The listing below contains a span that opens with the line containing "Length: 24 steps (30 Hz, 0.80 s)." and closes with the line containing "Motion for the". Return that span exactly.

/---

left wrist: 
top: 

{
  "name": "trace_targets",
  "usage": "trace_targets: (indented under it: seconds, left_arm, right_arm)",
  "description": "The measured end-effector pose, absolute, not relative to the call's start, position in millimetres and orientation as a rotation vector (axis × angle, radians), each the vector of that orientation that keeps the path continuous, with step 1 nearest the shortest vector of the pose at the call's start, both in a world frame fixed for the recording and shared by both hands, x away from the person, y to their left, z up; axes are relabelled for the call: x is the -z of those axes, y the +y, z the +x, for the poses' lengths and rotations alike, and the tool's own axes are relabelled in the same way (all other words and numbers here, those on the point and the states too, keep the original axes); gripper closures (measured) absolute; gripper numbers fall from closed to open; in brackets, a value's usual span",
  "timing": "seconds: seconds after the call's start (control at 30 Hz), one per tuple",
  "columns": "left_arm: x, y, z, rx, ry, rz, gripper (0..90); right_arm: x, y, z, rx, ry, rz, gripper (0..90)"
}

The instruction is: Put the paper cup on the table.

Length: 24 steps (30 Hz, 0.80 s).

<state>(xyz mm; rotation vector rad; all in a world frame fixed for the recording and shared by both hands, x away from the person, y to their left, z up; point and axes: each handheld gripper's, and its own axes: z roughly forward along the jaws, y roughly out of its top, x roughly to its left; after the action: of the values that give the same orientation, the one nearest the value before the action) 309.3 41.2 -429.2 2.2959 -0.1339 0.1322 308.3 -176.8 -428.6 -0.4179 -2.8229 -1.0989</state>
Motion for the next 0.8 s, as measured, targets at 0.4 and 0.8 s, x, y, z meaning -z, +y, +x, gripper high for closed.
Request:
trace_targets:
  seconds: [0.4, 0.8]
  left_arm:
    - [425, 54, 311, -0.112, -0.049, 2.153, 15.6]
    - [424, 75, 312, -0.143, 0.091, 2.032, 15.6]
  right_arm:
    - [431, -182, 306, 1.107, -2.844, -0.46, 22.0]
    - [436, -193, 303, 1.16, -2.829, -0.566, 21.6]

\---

* Task result *
Length: 24 steps (30 Hz, 0.80 s).

<state>(xyz mm; rotation vector rad; all in a world frame fixed for the recording and shared by both hands, x away from the person, y to their left, z up; point and axes: each handheld gripper's, and its own axes: z roughly forward along the jaws, y roughly out of its top, x roughly to its left; after the action: of the values that give the same orientation, the one nearest the value before the action) 309.3 41.2 -429.2 2.2959 -0.1339 0.1322 308.3 -176.8 -428.6 -0.4179 -2.8229 -1.0989</state>
Motion for the next 0.8 s, as measured, targets at 0.4 and 0.8 s, x, y, z meaning -z, +y, +x, gripper high for closed.

No additional response is required.